GLASGOW scientists are set to benefit from one of the biggest funding grants awarded by Cancer Research UK.

Researchers at the Cancer Research UK Beatson Institute will receive a "transformative" £1.8 million over the next five years as part of a £19m investment in a global project to investigate why some cancers are specific to certain tissues and not others.

The funding for the ground-breaking project will come from Cancer Research UK’s Grand Challenge awards – set up to revolutionise the prevention, diagnosis and treatment of cancer.

Professor Owen Sansom, Director of the Cancer Research UK Beatson Institute, said: “This Cancer Research UK Grand Challenge funding will be transformative.

"It will allow us to work together with some of the best research groups from around the world and to do some really exciting and ambitious research to try and find an answer to this key question about early disease in cancer.”

The Glasgow scientists are part of a team of researchers from Manchester, the US and the Netherlands who beat stiff international competition to secure the funding.

They will bring their world-leading expertise in bowel cancer to the pioneering project, which was selected by an international panel of experts from a shortlist of ten exceptional, multi-disciplinary collaborations from universities, institutes and industry across the globe.

Cancer Research UK’s Grand Challenge was established to help scientists attack some of the hardest, unanswered questions in cancer research.

The international project team is looking to understand why genetic faults only affect certain tissues.

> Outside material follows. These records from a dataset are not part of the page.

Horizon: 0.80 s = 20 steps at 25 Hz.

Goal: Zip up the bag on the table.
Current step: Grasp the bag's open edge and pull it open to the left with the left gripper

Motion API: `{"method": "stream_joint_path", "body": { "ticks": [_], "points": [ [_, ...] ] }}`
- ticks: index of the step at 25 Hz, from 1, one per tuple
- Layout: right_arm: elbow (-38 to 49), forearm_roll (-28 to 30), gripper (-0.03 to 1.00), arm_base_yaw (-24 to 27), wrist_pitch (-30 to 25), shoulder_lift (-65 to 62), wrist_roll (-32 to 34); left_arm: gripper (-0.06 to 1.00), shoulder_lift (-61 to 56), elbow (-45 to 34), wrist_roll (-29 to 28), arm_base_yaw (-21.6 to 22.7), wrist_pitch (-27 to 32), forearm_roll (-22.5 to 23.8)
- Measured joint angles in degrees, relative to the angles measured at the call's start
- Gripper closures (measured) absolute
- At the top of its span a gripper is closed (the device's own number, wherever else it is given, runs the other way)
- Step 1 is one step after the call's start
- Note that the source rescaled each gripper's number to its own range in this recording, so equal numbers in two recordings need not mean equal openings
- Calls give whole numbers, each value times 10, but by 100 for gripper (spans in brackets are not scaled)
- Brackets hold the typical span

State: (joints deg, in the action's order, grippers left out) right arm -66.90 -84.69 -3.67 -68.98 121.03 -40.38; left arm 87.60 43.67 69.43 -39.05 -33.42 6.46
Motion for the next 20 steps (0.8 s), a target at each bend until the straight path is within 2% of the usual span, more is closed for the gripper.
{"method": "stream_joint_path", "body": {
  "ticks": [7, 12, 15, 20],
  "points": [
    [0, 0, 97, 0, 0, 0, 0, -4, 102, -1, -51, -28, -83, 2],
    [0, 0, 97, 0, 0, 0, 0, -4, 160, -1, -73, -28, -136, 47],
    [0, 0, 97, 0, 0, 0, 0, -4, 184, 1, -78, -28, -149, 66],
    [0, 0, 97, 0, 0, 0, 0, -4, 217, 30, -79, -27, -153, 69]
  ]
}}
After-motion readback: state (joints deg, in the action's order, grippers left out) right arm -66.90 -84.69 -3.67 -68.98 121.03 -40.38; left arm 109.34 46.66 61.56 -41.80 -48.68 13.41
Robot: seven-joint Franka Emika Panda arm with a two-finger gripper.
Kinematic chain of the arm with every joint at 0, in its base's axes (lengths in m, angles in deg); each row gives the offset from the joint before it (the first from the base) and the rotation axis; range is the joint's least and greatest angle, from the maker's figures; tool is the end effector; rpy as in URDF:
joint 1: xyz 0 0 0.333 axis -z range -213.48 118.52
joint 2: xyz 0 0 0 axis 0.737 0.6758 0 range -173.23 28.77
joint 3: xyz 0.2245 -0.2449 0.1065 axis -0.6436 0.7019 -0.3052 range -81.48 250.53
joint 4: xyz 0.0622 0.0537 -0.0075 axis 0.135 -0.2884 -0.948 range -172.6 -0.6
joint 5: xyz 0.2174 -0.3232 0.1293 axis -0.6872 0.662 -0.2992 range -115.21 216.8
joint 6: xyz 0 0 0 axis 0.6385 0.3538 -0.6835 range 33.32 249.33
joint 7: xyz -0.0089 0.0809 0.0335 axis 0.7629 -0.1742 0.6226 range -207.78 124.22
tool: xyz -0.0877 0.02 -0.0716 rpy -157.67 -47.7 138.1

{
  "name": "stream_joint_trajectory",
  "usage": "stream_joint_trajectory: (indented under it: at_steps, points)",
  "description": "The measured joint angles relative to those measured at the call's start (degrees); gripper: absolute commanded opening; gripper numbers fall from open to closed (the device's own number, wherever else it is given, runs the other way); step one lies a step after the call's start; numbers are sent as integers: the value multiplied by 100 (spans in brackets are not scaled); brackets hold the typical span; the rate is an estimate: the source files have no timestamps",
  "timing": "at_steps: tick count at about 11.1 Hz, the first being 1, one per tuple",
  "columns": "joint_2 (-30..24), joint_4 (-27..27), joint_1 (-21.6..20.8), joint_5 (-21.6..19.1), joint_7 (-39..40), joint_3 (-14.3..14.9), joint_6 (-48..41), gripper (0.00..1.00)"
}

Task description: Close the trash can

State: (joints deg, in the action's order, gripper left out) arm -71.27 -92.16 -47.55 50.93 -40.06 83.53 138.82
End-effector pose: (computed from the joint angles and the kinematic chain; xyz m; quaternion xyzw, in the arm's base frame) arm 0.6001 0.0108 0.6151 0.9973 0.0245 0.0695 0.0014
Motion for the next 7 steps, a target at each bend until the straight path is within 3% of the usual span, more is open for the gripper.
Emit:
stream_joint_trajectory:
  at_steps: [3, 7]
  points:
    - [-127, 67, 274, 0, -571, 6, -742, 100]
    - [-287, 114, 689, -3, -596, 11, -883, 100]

Professor Sansom added: "With this £1.8m funding we will try to uncover why we only see the APC mutation in bowel cancer; why not breast cancer or skin cancer?

“If we can work out the reason this gene mutation doesn’t cause cancer in these other organs, then our hope is we might be able to find a way to make the bowel resistant to the APC mutation and prevent cancer from developing.”

Dr Victoria Steven, Cancer Research UK spokeswoman for Scotland, said: “Grand Challenge gives us the perfect opportunity to address complex questions and cross new frontiers in our understanding of cancer, to transform the lives of patients.

"People in Scotland have every right to feel proud of the world-class research taking place on their doorstep and of their fundraising efforts, which are helping to beat cancer."